**Goal of the exercise**
Please read the records below and return each line holding the string "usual".

**Material for the task**

------

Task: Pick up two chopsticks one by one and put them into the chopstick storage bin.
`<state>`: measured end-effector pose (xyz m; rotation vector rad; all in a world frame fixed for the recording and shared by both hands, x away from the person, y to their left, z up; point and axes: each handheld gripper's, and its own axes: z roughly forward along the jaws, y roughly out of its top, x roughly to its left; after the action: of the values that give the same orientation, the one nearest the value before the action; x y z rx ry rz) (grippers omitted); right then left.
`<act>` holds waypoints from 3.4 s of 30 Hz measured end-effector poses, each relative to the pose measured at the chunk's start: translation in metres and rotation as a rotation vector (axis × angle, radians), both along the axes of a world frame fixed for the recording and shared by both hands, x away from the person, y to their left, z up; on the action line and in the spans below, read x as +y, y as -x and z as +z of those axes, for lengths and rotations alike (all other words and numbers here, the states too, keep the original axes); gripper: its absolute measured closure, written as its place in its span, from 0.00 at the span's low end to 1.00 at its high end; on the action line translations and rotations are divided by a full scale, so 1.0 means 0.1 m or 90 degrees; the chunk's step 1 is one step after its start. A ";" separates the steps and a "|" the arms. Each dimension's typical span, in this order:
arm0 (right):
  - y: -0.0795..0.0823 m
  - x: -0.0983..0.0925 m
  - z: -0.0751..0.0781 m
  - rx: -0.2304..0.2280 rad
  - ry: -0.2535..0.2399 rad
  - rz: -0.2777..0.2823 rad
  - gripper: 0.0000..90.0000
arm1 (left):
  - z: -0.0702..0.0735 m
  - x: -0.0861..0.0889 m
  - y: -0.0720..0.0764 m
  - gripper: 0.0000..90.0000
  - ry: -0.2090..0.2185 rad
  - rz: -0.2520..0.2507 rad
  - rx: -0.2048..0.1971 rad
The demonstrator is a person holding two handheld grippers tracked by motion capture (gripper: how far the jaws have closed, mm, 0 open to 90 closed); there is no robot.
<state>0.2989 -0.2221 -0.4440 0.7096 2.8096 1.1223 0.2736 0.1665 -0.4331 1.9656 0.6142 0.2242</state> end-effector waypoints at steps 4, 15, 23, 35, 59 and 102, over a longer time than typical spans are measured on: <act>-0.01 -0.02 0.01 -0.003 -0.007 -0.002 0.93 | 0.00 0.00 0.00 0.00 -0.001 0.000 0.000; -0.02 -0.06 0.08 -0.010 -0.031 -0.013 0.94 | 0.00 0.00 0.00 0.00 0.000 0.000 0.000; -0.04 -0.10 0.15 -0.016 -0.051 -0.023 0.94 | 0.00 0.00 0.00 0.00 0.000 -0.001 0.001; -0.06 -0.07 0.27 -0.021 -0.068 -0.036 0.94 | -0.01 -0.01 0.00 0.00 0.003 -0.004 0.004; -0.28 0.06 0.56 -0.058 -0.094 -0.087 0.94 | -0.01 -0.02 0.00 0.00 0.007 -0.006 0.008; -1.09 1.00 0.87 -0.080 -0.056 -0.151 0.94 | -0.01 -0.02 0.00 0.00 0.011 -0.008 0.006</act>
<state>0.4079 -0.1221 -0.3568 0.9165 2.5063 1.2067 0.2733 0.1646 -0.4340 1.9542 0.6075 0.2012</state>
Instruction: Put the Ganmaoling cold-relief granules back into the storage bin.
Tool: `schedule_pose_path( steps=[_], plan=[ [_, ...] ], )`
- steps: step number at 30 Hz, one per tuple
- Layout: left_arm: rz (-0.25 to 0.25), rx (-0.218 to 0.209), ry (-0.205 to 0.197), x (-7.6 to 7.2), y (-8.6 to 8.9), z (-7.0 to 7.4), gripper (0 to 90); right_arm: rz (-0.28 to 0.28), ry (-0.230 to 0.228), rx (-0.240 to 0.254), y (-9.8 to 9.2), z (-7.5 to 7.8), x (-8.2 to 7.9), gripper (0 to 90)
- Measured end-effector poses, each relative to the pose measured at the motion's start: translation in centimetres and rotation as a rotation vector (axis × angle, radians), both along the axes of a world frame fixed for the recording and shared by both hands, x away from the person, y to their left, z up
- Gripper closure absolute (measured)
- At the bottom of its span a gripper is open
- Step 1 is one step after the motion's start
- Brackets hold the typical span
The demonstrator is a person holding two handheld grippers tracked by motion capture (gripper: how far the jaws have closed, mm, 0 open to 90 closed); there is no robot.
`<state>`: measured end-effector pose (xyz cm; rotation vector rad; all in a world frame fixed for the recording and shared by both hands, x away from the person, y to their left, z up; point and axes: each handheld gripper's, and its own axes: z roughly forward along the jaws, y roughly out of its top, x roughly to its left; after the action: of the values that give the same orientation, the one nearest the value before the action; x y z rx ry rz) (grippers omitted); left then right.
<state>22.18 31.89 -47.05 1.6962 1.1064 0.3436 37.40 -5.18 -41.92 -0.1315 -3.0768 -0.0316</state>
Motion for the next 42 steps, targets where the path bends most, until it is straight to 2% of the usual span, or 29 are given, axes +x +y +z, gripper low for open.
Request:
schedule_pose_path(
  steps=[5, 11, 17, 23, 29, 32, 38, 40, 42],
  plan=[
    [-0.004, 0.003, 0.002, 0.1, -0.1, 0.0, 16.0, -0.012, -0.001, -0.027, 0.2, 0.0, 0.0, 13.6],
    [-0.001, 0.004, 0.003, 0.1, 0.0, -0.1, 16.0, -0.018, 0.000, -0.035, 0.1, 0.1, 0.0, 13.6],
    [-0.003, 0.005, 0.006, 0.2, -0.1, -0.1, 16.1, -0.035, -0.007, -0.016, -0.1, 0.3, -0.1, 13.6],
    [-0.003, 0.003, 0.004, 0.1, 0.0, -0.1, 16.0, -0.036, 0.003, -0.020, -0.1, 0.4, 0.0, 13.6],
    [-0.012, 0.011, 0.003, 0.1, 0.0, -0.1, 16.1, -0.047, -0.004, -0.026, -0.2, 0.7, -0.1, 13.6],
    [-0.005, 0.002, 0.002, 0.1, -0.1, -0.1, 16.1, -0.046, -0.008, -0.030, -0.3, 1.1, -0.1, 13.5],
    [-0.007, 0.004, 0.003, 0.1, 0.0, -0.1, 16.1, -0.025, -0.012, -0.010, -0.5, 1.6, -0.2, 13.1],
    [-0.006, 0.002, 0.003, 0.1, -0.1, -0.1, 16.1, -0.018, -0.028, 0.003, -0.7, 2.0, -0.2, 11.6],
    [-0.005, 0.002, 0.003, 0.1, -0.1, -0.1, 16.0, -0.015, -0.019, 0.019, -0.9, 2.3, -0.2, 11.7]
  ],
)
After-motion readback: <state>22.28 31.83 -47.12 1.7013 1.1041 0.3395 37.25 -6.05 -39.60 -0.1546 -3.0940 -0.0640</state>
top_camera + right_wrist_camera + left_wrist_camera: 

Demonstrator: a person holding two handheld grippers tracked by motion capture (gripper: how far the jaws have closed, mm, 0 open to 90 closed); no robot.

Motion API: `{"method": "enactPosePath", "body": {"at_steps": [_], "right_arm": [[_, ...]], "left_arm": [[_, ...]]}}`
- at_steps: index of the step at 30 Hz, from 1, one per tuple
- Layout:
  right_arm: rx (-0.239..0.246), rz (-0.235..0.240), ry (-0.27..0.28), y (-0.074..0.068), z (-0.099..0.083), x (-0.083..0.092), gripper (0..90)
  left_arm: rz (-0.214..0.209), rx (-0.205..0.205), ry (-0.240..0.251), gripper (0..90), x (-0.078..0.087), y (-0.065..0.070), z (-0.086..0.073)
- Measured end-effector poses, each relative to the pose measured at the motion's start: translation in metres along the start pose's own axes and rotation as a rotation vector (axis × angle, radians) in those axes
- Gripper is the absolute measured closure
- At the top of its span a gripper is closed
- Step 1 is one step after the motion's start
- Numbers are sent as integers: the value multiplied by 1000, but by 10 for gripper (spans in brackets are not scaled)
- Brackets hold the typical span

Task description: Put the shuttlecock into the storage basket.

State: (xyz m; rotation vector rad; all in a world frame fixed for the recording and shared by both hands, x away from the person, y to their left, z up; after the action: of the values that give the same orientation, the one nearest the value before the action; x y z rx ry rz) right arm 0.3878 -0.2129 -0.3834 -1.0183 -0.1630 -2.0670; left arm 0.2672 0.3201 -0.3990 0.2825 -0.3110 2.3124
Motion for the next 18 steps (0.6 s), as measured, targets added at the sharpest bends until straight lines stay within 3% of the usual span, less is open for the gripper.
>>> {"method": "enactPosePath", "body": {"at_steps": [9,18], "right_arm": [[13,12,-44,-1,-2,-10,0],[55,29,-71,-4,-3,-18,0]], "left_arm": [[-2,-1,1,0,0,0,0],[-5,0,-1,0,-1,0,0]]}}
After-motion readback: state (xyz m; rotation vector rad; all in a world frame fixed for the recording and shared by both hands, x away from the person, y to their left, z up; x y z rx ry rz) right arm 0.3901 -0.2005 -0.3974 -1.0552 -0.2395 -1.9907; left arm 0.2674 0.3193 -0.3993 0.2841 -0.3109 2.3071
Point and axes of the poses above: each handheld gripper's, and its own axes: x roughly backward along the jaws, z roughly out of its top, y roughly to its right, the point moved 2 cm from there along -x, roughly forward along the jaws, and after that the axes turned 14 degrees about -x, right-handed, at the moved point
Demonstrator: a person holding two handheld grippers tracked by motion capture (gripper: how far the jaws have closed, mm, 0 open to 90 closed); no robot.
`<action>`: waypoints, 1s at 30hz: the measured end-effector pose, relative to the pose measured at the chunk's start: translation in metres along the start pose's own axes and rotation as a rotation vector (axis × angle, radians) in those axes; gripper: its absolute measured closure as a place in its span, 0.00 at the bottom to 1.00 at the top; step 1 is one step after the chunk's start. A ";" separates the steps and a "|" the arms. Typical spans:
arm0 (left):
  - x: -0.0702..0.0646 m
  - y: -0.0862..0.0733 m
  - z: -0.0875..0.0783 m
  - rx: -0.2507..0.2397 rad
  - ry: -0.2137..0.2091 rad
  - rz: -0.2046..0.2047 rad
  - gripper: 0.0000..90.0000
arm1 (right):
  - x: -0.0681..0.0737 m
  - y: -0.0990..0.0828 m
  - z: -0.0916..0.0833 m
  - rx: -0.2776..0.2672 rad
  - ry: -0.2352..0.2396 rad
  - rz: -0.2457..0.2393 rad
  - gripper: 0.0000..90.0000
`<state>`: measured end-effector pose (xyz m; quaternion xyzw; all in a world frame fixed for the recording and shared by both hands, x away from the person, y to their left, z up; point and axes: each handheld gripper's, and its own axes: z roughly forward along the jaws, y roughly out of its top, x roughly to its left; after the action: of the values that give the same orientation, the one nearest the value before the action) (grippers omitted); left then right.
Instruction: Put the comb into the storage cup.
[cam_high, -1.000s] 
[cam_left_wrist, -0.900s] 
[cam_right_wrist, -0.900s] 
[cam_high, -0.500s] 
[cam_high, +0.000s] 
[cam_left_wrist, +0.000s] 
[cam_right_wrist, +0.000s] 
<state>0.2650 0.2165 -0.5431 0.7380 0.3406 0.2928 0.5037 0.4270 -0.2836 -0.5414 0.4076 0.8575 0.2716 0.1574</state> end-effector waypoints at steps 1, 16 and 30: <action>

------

**Output for this exercise**
Motion for the next 42 steps, targets where the path bends most, until it is straight to 2% of the usual span, or 29 are given, axes +x +y +z, gripper low for open.
Motion for the next 18 steps (0.6 s), as measured, targets added at the sharpest bends until straight lines stay within 3% of the usual span, less is open for the gripper.

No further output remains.